Is the suggestion to lower the RF frequency from 10 to 8 MHz (and increase C8) meant to compensate for the increased capacitance and still be able to use the 5u3H coils? If needed I'm happy to wind my own coils but it would be better to start with something given (the 5u3H's) and experiment further from there.

5u3H coils are better matched to an 8MHz centre frequency, when coupled with the kind of capacitive value a higher omni capsule would create.
These kind of values should help to improve the 'Q' of the tuned assembly ...
How significacnt these differences would be in practice can only really be confirmed by actually trying things out?
Although simulations might help to give an indication, there are a number of indeterminate variables that can make accurate simulations a bit difficult.
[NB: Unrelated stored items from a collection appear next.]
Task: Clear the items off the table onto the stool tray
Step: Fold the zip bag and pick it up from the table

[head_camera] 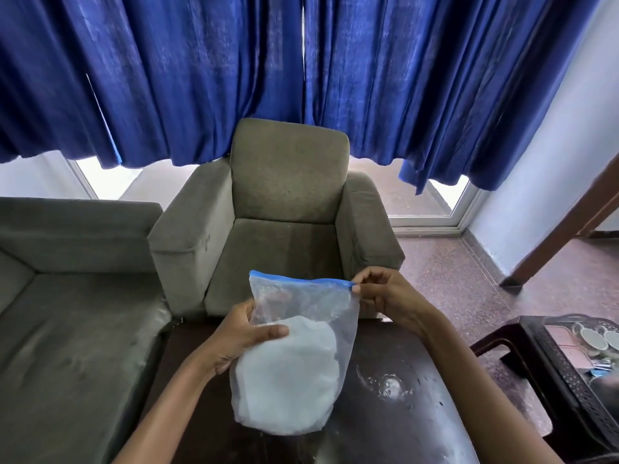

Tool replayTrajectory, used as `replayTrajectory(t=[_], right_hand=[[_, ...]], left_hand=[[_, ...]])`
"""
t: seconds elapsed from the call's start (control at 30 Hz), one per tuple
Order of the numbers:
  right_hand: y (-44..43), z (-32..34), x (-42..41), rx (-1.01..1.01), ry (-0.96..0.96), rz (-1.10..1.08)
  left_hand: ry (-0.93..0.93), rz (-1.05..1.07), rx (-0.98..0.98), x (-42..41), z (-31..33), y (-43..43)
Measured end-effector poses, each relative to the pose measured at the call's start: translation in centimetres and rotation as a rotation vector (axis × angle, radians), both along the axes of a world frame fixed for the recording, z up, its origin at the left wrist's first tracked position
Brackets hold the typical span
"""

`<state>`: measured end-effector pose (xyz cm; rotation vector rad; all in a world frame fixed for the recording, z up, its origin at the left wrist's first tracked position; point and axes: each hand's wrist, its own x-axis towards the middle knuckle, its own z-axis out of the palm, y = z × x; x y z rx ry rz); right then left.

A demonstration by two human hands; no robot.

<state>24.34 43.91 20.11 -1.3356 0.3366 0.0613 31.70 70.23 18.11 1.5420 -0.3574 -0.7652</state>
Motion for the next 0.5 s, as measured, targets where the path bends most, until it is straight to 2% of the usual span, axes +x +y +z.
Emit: replayTrajectory(t=[0.17,0.27,0.4,0.5], right_hand=[[0.3,0.0,0.6,-0.009,-0.043,-0.176],[0.7,0.3,0.7,-0.269,-0.078,-0.178],[3.0,2.3,2.5,-0.669,-0.112,0.109],[5.7,3.4,4.6,-0.728,-0.052,0.331]], left_hand=[[-0.019,-0.068,0.039,0.5,0.2,0.3],[-0.033,-0.082,0.064,0.8,0.2,0.3],[-0.041,-0.133,0.088,0.7,0.1,0.0],[-0.045,-0.19,0.114,0.4,0.1,-0.5]])
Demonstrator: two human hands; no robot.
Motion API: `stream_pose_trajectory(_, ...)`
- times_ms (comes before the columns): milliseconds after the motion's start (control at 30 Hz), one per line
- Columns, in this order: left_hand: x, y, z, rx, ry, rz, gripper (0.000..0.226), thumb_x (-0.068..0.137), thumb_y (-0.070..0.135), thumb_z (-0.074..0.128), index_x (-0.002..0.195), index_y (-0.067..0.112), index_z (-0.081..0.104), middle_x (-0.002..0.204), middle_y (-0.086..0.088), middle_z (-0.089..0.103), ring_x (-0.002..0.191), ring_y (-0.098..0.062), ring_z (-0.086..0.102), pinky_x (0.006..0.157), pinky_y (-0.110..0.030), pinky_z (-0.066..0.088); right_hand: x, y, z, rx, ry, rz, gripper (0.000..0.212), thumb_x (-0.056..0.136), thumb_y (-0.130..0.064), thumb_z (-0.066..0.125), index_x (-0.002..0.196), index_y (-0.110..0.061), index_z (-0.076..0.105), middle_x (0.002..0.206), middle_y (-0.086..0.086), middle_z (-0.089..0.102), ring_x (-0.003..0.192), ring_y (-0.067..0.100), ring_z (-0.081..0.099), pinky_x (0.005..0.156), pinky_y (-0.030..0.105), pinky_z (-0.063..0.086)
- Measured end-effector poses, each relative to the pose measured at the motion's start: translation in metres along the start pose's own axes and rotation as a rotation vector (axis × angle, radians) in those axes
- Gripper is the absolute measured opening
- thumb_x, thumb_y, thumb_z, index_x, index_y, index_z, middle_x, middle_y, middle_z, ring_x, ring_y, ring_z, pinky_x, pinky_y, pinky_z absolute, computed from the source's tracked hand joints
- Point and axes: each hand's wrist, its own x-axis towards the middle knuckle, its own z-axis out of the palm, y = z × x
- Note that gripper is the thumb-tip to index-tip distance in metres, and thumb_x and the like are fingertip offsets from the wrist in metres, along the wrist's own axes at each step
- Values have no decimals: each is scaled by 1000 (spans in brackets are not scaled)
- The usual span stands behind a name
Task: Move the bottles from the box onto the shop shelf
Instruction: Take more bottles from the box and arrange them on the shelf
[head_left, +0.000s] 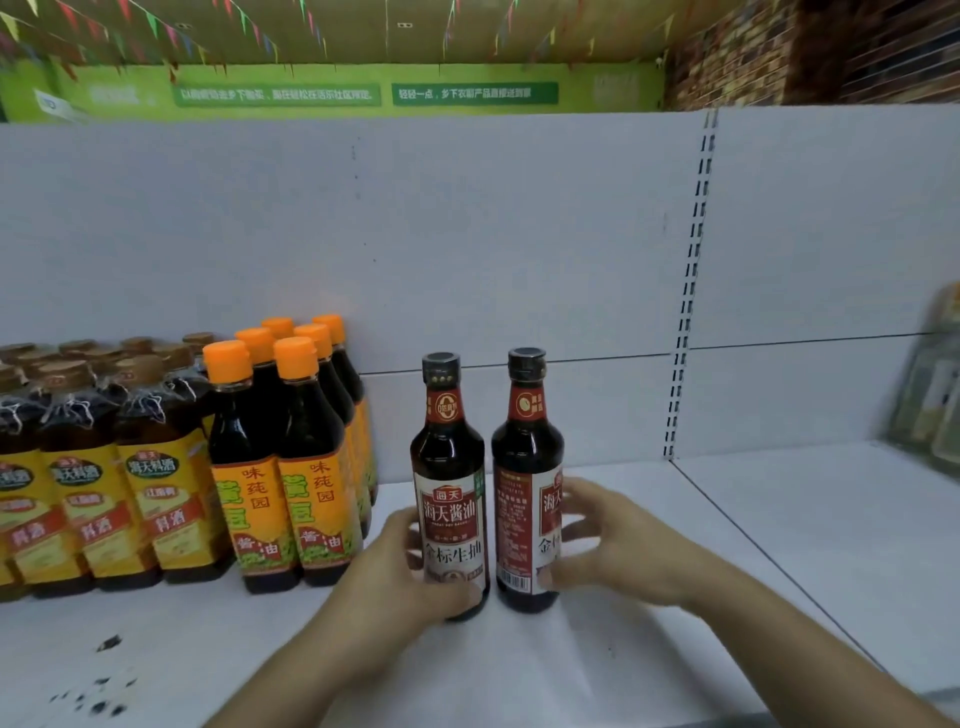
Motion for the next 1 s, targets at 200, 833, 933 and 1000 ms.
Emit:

Trying out alternative coil windings is something that has only been discussed with this project fairly recently....
The availability of the cheap Aliexpress coil formers does suggest it might be a good idea to try out some different options, but - AFAIK - there have not been that many alternative arrangements suggested so far.....
All part of the whole project being 'experimental', which is how I have always considered it!

 

[dx7]

5u3H coils are better matched to an 8MHz centre frequency, when coupled with the kind of capacitive value a higher omni capsule would create.
These kind of values should help to improve the 'Q' of the tuned assembly ...

Thanks for all the information. I've decided to go for it and start the experiment with the suggested capsule!

In parallel I'm still curious about the idea of using a high quality SDC omni capsule. It's clear that that would go in a completely different direction with a lower capacitance and corresponding consequences.